El otro día, una maestra con largo recorrido en las aulas me hacía partícipe de una percepción creciente. Trabaja con niñas y niños pequeños y relata un fenómeno que se va repitiendo e intensificando con los años. Cuando las criaturas trabajan de forma individual, se comportan de una manera que se podría calificar en general de responsable: prestan atención a los procedimientos, cumplen el cometido asignado y se preocupan por el resultado conseguido. Si en esos momentos miráramos por un agujerico, veríamos seres de corta estatura incorporando rutinas de comprensión, aplicación de conocimientos, indagación y exposición más que correctos. Muy similares a los del mundo adulto.
Si no abandonáramos nuestra observación tras el hipotético agujero, advertiríamos que cuando trabajan en grupo y es necesaria la aportación de ideas y argumentos y el contraste de pareceres ofrecen también una réplica ajustada, pero esta vez ruidosa y poco favorecedora. En gran medida, cada intervención trata de negar, tapar o contradecir la anterior sin atender a su contenido, sin preguntar ni rastrear puntos de encuentro, sin posibilidad de ir accediendo a la complejidad de las cuestiones planteadas y sin lugar para afinar, explicar, comprender. Dice mi amiga la maestra que es una manifestación de individualismo preocupante. Es decir, que se confrontan personas, roles más que ideas.

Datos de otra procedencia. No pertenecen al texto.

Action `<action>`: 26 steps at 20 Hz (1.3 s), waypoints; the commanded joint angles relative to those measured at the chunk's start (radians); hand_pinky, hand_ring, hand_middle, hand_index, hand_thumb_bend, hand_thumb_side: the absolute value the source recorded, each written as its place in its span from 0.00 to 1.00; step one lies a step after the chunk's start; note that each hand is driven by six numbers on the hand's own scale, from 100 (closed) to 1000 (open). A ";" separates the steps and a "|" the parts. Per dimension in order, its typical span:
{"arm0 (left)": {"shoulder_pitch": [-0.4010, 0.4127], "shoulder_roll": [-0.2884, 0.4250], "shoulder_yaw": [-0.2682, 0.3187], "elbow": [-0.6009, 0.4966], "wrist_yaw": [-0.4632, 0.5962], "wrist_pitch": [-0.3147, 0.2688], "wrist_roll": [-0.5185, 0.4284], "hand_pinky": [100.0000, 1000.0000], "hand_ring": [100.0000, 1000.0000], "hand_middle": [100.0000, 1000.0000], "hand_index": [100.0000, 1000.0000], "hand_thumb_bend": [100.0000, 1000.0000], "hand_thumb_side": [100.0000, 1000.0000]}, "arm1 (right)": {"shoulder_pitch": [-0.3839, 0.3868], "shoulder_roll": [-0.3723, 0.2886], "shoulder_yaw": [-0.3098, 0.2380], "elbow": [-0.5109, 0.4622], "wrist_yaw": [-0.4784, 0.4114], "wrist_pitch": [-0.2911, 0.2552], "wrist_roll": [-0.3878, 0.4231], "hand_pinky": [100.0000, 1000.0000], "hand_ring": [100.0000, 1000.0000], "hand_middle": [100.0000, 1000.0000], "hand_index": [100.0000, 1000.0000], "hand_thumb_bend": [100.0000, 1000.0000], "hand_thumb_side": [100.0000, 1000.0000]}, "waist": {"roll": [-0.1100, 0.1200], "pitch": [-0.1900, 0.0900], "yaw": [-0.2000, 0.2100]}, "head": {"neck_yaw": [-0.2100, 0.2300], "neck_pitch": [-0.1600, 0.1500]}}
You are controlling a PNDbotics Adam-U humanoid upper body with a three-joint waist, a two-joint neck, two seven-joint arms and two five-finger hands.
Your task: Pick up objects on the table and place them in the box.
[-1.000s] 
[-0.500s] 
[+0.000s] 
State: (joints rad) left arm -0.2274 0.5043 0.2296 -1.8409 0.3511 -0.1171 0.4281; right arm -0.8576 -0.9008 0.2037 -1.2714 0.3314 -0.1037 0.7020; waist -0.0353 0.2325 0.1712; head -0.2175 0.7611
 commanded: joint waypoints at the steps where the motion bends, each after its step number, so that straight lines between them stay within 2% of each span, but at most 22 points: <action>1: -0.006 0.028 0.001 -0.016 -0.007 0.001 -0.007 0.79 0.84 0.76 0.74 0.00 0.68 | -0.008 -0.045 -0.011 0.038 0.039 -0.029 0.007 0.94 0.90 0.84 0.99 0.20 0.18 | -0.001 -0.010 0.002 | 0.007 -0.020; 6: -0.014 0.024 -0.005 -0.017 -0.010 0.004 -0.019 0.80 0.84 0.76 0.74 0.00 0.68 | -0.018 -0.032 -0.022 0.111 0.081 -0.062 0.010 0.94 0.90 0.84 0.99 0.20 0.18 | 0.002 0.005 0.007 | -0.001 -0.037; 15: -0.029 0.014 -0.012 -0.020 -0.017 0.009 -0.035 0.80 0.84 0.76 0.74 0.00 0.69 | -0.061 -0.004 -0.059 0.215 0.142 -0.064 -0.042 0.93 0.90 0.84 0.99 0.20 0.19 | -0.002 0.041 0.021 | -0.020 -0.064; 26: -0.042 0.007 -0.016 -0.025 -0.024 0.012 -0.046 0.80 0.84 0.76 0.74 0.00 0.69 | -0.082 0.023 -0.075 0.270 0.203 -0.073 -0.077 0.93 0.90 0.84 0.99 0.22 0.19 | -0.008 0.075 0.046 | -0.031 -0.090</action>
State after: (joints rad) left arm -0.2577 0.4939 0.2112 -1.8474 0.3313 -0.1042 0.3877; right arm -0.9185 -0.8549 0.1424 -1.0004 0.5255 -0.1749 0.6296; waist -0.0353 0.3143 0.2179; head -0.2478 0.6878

Me cuadra. Estoy leyendo La fantasía de la individualidad, un esclarecedor trabajo de Almudena Hernando, que sitúa con claves históricas y culturales este concepto que nos resulta tan imprescindible como problemático. Somos muy poquito sin el grupo, sin los grupos de distintas dimensiones que nos sustentan y, a la vez, necesitamos una definición personal clara y distinta. Nos movemos con bastante inconsciencia entre ambos extremos de la escala y dejamos las llaves de los peligrosos vehículos que utilizamos para hacerlo puestas al alcance de los críos.